Your Privacy is No Joke: An April Fool’s Day Reminder

Jun 28, 2022 | Privacy Tips

This April Fool’s Day don’t fall for privacy apps that collect your personal information.

Your privacy is no joke. If a privacy app wants your name, phone number, date of birth or other information, it’s not really private, is it?

We’re really talking about the big “privacy apps” here, such as Signal, Telegram, and WhatsApp. Signal and Telegram ask for your personal phone number to sign up for an account and they display that number to people you’re calling or messaging. 

WhatsApp, of course, goes much further. You might remember the global furore when WhatsApp, owned by Meta, wanted to update its privacy policy? That revealed that, while WhatsApp can’t see the content of your messages, they collect and share loads of other personal information and metadata. For instance, WhatsApp can tell Meta who you’re messaging, when and from where. It can also share account information including your personal phone number, information about for how long and how often you use WhatsApp, your device identifiers, IP address, transaction and payment data, and much more. Read this detailed breakdown of everything in a user’s WhatsApp data report.

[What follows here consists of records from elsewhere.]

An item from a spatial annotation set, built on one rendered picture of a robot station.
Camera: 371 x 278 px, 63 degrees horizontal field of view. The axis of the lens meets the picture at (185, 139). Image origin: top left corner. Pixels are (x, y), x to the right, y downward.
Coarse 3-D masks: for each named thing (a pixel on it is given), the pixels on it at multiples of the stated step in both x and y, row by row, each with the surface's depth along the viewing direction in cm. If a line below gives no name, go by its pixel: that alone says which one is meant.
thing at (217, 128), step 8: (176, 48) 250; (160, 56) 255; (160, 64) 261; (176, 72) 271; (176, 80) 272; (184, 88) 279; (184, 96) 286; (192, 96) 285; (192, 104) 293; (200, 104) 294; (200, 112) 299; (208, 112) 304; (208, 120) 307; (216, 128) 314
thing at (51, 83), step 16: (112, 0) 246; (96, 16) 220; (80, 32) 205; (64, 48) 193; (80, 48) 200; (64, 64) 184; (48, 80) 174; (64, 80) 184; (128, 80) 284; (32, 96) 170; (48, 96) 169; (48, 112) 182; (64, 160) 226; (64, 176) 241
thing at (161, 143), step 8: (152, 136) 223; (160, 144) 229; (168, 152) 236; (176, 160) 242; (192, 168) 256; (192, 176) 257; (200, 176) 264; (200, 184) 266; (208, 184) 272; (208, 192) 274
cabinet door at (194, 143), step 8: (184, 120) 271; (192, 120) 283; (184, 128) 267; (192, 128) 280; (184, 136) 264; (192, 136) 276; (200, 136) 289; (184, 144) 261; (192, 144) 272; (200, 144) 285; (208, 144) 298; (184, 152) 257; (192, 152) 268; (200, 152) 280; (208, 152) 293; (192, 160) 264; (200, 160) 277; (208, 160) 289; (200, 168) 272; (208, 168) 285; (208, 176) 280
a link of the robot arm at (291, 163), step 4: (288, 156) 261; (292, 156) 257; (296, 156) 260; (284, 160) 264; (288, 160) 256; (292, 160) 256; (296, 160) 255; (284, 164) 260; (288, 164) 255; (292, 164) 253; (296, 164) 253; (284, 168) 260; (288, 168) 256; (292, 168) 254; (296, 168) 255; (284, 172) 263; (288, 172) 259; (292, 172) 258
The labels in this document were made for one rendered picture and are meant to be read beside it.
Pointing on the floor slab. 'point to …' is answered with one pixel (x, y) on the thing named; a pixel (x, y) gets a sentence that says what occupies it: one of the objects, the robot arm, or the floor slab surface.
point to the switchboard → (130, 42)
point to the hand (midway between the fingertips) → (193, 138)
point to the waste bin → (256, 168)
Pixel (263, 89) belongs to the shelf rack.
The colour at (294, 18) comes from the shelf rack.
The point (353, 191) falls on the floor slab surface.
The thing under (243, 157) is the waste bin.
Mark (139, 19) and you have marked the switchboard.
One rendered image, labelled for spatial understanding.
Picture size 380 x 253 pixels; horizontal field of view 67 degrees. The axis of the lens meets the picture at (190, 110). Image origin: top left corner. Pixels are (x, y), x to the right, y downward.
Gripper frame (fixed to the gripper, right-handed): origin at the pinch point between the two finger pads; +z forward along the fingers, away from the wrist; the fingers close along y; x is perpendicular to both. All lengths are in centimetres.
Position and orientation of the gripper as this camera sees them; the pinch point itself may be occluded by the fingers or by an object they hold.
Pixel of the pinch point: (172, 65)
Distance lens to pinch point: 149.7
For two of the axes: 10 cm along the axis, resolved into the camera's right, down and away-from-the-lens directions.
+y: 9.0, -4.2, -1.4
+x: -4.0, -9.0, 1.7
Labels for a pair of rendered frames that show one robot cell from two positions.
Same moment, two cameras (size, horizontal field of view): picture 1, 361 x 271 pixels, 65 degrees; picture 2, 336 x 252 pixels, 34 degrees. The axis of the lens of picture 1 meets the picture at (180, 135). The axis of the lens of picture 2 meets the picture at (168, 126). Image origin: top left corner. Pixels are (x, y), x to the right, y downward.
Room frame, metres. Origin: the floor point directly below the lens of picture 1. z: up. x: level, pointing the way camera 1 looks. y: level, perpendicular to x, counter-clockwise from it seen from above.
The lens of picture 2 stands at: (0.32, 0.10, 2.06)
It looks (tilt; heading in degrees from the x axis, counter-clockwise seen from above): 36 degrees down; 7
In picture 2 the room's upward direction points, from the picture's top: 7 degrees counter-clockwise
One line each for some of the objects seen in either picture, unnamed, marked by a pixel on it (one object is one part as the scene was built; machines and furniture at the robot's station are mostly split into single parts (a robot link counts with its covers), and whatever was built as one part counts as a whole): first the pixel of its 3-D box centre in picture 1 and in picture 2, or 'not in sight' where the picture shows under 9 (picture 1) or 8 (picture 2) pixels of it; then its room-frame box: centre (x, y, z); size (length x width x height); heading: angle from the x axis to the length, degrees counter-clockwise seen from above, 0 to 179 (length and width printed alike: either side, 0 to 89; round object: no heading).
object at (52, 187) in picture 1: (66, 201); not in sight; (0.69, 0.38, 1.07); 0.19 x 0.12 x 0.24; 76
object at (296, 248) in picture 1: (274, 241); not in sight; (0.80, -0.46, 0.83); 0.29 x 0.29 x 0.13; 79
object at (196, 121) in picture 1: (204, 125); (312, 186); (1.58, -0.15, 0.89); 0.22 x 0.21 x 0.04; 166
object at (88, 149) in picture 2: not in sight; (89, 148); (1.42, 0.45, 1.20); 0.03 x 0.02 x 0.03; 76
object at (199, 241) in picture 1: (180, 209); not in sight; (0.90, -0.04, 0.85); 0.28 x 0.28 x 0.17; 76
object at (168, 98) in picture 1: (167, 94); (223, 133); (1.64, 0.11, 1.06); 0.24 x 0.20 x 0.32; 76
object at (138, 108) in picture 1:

So, where does that leave you? The all-in-one privacy app, MySudo.

In our recent article on the 2 things MySudo does differently from most other apps, we told you that: 

  • We don’t ask for your personally identifiable information, like email address or phone number, to create an account. Instead, your account will be protected by an authentication and encryption key that never leaves your device.
  • We never require registration login or a password to access the app. You can simply access your Sudo digital profiles straight from the MySudo app on your smartphone. The only time we’ll ask for your personal information is if you opt-in to use our virtual cards feature because we must do a one-time verification of your identity by law. Find out more.

What’s more, we don’t track your browsing history using the MySudo private browsers. Each private browser (you can have up to 9 in the app), are ad and tracker free by default. This means we block all the browser cookies that web sites use to track your online activity and send you customized ads. We leave only those cookies that sites need to function (e.g. to keep items you’ve selected in your shopping cart).

Another huge benefit of MySudo is that Signal and Telegram are private instant messaging apps, whereas MySudo is a complete privacy toolkit – the all-in-one privacy app that lets you speak privately, browse privately and pay privately. You could use a MySudo phone number to sign up for Signal or Telegram and then get all the extra privacy features of MySudo. 

This April Fool’s Day, think twice about where you’re putting your personal information, so the joke’s not on you. Read this good advice from the Federal Trade Commission about how to protect your privacy on apps.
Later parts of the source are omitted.